• _Task statement_
Please report every line of the listing below that has the word "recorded" in it.

[[ Given material open ]]

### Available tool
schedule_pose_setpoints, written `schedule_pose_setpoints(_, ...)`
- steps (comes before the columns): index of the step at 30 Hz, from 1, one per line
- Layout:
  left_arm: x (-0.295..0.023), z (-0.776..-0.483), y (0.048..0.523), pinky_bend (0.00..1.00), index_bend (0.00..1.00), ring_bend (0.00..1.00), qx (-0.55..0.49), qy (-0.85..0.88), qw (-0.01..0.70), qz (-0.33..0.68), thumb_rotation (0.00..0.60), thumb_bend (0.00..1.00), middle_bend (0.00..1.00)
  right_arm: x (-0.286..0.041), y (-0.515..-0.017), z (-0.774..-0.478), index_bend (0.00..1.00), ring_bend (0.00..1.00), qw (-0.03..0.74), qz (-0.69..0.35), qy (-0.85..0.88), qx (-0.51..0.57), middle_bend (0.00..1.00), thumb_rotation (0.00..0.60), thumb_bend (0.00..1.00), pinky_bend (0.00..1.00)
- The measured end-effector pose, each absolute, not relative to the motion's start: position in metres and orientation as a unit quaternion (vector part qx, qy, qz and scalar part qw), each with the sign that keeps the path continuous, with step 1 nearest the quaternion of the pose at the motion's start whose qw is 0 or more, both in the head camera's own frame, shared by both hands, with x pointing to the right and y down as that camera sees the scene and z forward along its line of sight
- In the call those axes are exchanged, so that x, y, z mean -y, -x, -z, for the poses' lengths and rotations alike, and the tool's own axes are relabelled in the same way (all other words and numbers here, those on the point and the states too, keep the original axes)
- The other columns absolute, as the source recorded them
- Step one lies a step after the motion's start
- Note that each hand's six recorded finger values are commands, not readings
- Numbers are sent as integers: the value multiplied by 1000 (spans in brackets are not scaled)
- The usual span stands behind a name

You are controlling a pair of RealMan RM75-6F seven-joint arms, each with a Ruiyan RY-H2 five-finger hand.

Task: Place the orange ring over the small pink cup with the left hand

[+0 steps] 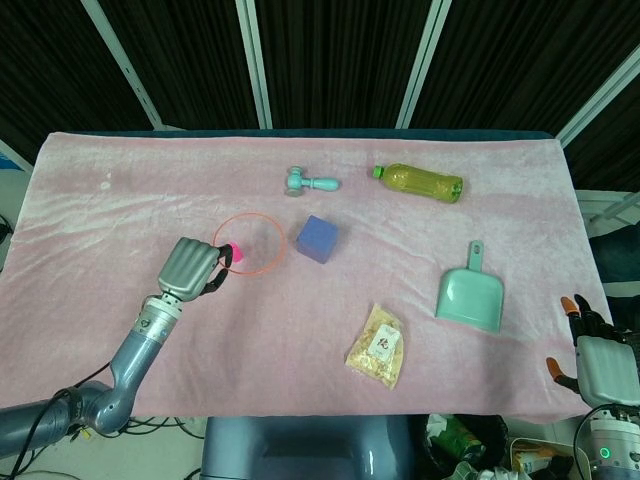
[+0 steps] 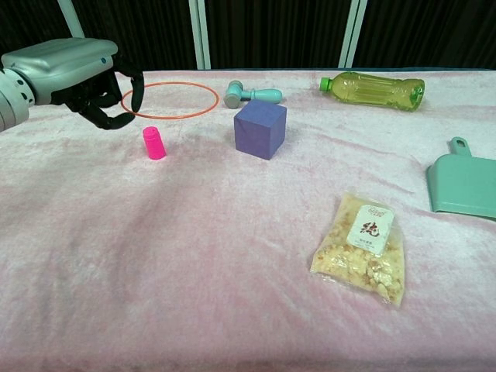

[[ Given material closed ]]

• _Task solution_
- The other columns absolute, as the source recorded them
- Note that each hand's six recorded finger values are commands, not readings

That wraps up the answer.